_What is required_.
Return only the stretch of the material below that begins with the line containing "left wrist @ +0" and ends with the line containing "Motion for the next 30", exactly; both of those lines belong to it.
——
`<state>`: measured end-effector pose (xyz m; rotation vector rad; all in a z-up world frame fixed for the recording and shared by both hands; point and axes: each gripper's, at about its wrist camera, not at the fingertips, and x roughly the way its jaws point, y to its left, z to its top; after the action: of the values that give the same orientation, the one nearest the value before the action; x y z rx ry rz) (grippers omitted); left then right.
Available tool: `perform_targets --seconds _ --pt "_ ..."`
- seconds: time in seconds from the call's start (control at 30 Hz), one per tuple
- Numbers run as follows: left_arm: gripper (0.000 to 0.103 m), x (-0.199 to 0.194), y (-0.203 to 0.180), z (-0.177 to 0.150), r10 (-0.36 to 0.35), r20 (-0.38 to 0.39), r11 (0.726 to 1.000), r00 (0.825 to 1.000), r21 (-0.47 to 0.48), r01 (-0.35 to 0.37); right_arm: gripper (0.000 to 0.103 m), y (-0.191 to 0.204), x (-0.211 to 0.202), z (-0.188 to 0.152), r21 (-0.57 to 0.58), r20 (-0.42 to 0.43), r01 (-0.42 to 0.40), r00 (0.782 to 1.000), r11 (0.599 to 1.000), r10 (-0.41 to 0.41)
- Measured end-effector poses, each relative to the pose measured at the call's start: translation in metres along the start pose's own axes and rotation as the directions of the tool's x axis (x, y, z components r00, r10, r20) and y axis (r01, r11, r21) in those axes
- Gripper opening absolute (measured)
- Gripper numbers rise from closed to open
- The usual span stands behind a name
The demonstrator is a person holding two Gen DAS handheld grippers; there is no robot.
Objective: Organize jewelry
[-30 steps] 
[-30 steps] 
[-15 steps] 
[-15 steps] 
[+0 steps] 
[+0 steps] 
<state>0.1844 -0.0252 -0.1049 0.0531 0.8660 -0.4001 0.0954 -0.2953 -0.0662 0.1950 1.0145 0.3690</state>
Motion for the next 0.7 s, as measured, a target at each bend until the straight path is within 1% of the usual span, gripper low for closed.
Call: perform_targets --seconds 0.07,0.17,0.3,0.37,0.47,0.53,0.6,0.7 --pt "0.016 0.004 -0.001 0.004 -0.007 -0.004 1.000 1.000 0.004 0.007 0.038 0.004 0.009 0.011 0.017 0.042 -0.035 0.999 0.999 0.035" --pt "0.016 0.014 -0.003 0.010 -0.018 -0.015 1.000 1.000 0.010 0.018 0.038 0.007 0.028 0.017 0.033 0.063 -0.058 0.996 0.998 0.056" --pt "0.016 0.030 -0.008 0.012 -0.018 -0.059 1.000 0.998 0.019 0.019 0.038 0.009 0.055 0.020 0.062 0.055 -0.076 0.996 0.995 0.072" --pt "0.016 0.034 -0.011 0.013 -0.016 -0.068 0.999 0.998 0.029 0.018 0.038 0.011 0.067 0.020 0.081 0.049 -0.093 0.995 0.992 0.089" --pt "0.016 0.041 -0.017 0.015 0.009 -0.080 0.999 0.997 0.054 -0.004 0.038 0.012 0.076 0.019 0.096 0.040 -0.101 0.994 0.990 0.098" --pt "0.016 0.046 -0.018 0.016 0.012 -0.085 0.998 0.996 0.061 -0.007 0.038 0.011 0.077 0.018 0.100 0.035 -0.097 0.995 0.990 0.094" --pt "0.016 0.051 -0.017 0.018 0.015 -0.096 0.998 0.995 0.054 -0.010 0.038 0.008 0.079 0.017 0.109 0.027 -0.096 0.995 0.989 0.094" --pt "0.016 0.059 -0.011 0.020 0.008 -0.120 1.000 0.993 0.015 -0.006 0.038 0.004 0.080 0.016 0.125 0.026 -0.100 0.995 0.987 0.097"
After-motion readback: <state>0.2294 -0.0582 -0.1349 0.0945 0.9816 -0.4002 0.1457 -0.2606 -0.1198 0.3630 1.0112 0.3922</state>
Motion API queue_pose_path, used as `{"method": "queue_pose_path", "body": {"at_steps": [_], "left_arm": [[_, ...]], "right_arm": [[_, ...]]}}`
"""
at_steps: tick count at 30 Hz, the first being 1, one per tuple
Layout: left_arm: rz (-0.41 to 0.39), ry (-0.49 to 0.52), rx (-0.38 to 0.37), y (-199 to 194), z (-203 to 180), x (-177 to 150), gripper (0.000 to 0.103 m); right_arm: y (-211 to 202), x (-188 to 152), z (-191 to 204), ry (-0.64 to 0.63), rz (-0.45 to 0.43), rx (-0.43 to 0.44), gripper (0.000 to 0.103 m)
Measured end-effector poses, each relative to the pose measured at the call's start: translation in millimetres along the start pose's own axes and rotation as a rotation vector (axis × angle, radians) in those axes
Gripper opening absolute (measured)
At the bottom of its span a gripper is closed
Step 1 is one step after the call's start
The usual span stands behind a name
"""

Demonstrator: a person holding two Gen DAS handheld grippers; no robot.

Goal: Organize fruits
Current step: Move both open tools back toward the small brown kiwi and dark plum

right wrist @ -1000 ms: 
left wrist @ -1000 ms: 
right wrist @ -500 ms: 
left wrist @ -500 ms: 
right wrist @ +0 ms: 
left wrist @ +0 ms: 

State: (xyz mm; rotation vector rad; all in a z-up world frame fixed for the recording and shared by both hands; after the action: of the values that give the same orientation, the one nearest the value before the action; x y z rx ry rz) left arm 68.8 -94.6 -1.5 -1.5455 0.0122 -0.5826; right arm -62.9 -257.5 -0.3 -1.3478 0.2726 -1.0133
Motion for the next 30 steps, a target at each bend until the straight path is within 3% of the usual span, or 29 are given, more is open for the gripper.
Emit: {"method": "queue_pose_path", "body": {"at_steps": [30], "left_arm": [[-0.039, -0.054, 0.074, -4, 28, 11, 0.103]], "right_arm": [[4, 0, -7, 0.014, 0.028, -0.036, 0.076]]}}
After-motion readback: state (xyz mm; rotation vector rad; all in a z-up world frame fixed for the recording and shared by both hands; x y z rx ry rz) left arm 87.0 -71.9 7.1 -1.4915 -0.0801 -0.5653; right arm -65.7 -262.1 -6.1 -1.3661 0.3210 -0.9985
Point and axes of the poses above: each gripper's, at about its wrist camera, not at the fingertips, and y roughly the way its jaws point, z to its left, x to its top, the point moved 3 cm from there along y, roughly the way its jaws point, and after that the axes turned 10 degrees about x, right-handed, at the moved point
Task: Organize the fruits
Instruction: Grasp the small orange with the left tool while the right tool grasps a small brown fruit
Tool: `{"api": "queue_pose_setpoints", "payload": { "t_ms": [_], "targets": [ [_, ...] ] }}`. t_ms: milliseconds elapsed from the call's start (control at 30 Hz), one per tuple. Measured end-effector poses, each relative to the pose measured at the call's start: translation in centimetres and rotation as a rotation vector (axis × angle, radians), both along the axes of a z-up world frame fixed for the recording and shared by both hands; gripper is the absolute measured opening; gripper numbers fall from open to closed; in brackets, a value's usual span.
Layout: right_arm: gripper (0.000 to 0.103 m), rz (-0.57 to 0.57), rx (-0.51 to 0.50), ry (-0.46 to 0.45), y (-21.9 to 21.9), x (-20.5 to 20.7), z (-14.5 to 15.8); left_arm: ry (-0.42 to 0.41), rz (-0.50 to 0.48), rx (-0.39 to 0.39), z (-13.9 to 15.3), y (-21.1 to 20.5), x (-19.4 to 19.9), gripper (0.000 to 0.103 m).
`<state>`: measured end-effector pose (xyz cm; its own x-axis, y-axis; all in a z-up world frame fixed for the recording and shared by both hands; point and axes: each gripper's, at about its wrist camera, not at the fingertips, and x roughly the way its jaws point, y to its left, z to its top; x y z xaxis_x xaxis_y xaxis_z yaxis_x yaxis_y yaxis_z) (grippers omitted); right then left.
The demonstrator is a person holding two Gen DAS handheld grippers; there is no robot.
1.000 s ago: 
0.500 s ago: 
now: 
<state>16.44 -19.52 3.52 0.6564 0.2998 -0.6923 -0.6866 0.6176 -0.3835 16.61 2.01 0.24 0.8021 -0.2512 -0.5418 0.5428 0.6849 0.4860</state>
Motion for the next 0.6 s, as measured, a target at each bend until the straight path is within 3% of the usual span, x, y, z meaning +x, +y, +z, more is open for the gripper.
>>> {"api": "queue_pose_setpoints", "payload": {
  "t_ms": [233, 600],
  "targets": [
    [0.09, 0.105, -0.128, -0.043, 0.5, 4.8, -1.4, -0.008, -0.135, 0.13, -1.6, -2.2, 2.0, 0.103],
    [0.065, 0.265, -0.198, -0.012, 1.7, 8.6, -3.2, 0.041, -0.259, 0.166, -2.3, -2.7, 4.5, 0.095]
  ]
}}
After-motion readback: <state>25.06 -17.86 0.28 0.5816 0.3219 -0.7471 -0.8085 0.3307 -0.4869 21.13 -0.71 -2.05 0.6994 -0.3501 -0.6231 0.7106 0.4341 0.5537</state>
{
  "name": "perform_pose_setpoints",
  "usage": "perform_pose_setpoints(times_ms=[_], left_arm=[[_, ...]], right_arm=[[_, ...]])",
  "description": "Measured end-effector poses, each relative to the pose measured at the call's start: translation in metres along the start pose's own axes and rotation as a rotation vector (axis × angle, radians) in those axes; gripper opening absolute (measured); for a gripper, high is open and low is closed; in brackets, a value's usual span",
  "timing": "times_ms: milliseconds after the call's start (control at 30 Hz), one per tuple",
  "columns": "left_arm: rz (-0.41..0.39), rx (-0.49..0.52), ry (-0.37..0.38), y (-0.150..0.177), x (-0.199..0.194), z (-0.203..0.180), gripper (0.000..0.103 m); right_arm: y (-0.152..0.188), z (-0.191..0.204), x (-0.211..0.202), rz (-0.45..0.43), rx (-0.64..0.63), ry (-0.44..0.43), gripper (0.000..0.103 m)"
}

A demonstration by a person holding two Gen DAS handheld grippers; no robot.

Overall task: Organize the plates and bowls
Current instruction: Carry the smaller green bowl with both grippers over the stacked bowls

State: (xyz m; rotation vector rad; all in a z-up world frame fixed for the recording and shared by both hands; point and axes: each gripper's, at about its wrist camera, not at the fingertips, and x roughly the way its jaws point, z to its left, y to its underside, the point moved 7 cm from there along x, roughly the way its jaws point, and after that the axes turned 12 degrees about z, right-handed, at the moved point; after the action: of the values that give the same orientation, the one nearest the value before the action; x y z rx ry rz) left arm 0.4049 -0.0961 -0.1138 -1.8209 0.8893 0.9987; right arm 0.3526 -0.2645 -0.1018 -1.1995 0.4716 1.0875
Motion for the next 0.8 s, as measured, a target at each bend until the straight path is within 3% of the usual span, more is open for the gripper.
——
_Solved problem_.
left wrist @ +0 ms: 

State: (xyz mm; rotation vector rad; all in a z-up world frame fixed for the recording and shared by both hands; after the action: of the values that give the same orientation, the one nearest the value before the action; x y z rx ry rz) left arm 68.8 -94.6 -1.5 -1.5455 0.0122 -0.5826; right arm -62.9 -257.5 -0.3 -1.3478 0.2726 -1.0133
Motion for the next 30 steps, a target at each bend until the straight path is within 3% of the usual span, or 29 are given, more is open for the gripper.

No additional answer text is required.